Segment Start: SUPPLIED ENTRIES

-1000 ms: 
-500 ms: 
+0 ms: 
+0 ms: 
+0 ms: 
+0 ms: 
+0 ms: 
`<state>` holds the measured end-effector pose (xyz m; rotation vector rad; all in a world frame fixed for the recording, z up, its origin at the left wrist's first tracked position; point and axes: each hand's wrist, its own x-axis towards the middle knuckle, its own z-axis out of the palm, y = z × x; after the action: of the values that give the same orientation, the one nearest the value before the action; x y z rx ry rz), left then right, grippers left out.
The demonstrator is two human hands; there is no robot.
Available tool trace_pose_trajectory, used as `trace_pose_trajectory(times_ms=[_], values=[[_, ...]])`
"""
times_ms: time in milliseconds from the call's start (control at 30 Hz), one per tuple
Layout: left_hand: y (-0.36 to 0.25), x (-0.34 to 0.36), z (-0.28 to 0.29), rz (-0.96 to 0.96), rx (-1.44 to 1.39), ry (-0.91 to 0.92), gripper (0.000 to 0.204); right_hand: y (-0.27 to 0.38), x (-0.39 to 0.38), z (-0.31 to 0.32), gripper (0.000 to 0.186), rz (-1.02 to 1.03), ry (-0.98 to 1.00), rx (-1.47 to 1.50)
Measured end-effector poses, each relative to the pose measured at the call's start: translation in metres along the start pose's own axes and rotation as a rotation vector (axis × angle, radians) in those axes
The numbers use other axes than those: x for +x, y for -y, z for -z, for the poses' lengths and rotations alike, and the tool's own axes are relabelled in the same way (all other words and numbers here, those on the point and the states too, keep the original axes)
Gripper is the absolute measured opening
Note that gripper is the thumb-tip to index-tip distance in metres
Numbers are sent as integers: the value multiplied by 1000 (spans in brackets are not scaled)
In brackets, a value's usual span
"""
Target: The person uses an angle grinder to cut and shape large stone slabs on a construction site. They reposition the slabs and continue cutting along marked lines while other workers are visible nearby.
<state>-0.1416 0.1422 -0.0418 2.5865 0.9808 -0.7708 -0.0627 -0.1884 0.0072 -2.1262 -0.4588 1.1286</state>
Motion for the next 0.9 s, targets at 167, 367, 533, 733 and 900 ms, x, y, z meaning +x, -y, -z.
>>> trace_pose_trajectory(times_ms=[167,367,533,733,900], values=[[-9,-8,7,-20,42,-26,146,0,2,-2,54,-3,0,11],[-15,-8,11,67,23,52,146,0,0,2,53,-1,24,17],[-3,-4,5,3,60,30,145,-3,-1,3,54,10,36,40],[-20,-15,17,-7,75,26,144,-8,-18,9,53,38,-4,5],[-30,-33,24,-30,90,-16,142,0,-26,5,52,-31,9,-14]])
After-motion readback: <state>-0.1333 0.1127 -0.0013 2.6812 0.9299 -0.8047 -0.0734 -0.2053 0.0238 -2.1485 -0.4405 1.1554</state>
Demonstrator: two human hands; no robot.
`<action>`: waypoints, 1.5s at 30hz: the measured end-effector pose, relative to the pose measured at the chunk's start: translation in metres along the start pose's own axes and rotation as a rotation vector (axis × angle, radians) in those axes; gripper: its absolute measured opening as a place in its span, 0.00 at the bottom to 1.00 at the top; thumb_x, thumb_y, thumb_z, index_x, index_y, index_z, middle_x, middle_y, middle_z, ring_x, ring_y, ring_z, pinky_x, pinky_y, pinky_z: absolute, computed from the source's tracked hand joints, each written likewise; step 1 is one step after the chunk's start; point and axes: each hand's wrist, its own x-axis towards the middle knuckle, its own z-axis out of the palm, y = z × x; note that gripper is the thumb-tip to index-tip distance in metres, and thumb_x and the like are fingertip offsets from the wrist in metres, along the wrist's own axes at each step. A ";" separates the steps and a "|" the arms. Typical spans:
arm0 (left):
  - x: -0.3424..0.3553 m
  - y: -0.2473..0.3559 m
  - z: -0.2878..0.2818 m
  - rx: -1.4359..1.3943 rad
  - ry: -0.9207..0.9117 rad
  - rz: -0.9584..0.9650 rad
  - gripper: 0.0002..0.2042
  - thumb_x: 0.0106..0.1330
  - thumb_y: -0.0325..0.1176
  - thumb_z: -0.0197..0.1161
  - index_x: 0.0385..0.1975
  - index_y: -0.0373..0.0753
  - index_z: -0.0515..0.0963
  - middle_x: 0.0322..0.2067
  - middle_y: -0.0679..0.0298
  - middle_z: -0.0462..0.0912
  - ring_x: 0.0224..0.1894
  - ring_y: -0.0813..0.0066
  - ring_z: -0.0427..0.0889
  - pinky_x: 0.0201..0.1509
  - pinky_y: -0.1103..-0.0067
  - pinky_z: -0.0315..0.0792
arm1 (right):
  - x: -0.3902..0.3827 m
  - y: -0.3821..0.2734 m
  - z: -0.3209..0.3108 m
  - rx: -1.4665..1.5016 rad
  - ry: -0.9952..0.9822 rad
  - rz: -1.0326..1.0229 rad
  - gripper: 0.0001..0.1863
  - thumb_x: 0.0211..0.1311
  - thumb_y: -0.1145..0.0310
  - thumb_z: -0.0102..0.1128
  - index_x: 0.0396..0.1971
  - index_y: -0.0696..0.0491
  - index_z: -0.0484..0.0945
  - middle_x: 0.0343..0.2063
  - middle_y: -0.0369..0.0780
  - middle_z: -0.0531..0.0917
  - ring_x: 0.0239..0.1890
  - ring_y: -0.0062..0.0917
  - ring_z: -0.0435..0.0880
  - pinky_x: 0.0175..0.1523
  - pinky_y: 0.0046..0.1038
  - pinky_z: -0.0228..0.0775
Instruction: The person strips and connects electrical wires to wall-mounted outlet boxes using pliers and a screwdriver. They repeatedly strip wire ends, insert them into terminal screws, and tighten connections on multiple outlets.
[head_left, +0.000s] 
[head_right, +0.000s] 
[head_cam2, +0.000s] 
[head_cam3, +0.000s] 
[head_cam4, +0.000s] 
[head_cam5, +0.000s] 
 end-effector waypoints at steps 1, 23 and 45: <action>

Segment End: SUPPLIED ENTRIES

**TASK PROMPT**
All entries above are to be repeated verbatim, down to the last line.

**TASK RESPONSE**
-1000 ms: 
-500 ms: 
+0 ms: 
+0 ms: 
+0 ms: 
+0 ms: 
+0 ms: 
`<state>` holds the measured end-effector pose (xyz m; rotation vector rad; all in a world frame fixed for the recording, z up, its origin at the left wrist's first tracked position; point and axes: each hand's wrist, its own x-axis towards the middle knuckle, its own z-axis out of the palm, y = z × x; after the action: of the values that give the same orientation, the one nearest the value before the action; x y z rx ry rz), left then right, grippers left out.
The demonstrator is two human hands; there is no robot.
Available tool trace_pose_trajectory, used as `trace_pose_trajectory(times_ms=[_], values=[[_, ...]])`
"""
times_ms: time in milliseconds from the call's start (control at 30 Hz), one per tuple
Layout: left_hand: y (-0.36 to 0.25), x (-0.34 to 0.36), z (-0.28 to 0.29), rz (-0.96 to 0.96), rx (-1.44 to 1.39), ry (-0.91 to 0.92), gripper (0.000 to 0.204); right_hand: y (-0.27 to 0.38), x (-0.39 to 0.38), z (-0.31 to 0.32), gripper (0.000 to 0.186), rz (-1.02 to 1.03), ry (-0.98 to 1.00), rx (-1.47 to 1.50)
Measured end-effector poses, each relative to the pose measured at the call's start: translation in metres along the start pose's own axes and rotation as a rotation vector (axis × angle, radians) in those axes
The numbers use other axes than those: x for +x, y for -y, z for -z, for the poses' lengths and rotations alike, and the tool's own axes are relabelled in the same way (all other words and numbers here, those on the point and the states too, keep the original axes)
Gripper is the absolute measured opening
Note that gripper is the thumb-tip to index-tip distance in metres
Numbers are sent as integers: the value multiplied by 1000 (spans in brackets are not scaled)
In brackets, a value's usual span
"""
Target: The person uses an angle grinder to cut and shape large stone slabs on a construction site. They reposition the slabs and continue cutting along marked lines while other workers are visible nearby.
<state>-0.1416 0.1422 -0.0418 2.5865 0.9808 -0.7708 -0.0627 -0.1884 0.0072 -2.1262 -0.4588 1.1286</state>
Motion for the next 0.9 s, targets at 167, 367, 533, 733 and 900 ms, x, y, z meaning +x, -y, -z.
>>> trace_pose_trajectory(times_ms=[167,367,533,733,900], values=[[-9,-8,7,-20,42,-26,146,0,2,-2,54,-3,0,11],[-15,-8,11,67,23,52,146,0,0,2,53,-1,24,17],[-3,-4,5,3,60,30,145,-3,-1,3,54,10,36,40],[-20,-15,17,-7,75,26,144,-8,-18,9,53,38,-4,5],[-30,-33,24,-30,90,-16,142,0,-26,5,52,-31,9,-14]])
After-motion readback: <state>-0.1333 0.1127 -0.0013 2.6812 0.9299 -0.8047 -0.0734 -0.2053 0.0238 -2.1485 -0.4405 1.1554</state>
Demonstrator: two human hands; no robot.
`<action>`: waypoints, 1.5s at 30hz: the measured end-effector pose, relative to the pose measured at the chunk's start: translation in metres along the start pose's own axes and rotation as a rotation vector (axis × angle, radians) in those axes; gripper: its absolute measured opening as a place in its span, 0.00 at the bottom to 1.00 at the top; thumb_x, thumb_y, thumb_z, index_x, index_y, index_z, middle_x, middle_y, middle_z, ring_x, ring_y, ring_z, pinky_x, pinky_y, pinky_z: absolute, computed from the source's tracked hand joints, each written likewise; step 1 is one step after the chunk's start; point and axes: each hand's wrist, its own x-axis towards the middle knuckle, its own z-axis out of the palm, y = z × x; note that gripper is the thumb-tip to index-tip distance in metres, and thumb_x and the like are fingertip offsets from the wrist in metres, along the wrist's own axes at each step. A ";" separates the steps and a "|" the arms. Typical spans:
arm0 (left):
  - x: -0.3424..0.3553 m
  - y: -0.2473..0.3559 m
  - z: -0.2878..0.2818 m
  - rx: -1.4359..1.3943 rad
  - ry: -0.9207..0.9117 rad
  - rz: -0.9584..0.9650 rad
  - gripper: 0.0002..0.2042
  - thumb_x: 0.0106..0.1330
  - thumb_y: -0.0325..0.1176
  - thumb_z: -0.0197..0.1161
  - index_x: 0.0385..0.1975
  - index_y: -0.0373..0.0753
  - index_z: -0.0515..0.0963
  - middle_x: 0.0322..0.2067
  - middle_y: -0.0679..0.0298
  - middle_z: -0.0462..0.0912
  - ring_x: 0.0224..0.1894
  - ring_y: -0.0813..0.0066
  - ring_z: -0.0427..0.0889
  - pinky_x: 0.0201..0.1509
  - pinky_y: -0.1103..-0.0067
  - pinky_z: -0.0315..0.0792
arm1 (right):
  - x: -0.3902..0.3827 m
  - y: -0.3821..0.2734 m
  - z: -0.3209..0.3108 m
  - rx: -1.4665..1.5016 rad
  - ry: -0.9952..0.9822 rad
  - rz: -1.0326..1.0229 rad
  - gripper: 0.0001..0.1863
  - thumb_x: 0.0211..0.1311
  - thumb_y: -0.1145..0.0310
  - thumb_z: -0.0102..0.1128
  - index_x: 0.0396..0.1971
  - index_y: -0.0696..0.0491
  - index_z: -0.0484..0.0945
  - middle_x: 0.0343..0.2063
  - middle_y: -0.0369..0.0780
  - middle_z: -0.0531..0.0917
  - ring_x: 0.0239..0.1890
  - ring_y: -0.0062..0.0917
  - ring_z: -0.0435..0.0880
  - pinky_x: 0.0175..0.1523
  - pinky_y: 0.0046..0.1038
  - pinky_z: -0.0228..0.0775
Instruction: The person strips and connects electrical wires to wall-mounted outlet boxes using pliers and a screwdriver. They repeatedly strip wire ends, insert them into terminal screws, and tighten connections on multiple outlets.
[head_left, +0.000s] 
[head_right, +0.000s] 
[head_cam2, +0.000s] 
[head_cam3, +0.000s] 
[head_cam4, +0.000s] 
[head_cam5, +0.000s] 
 end-effector waypoints at steps 1, 23 and 45: <action>

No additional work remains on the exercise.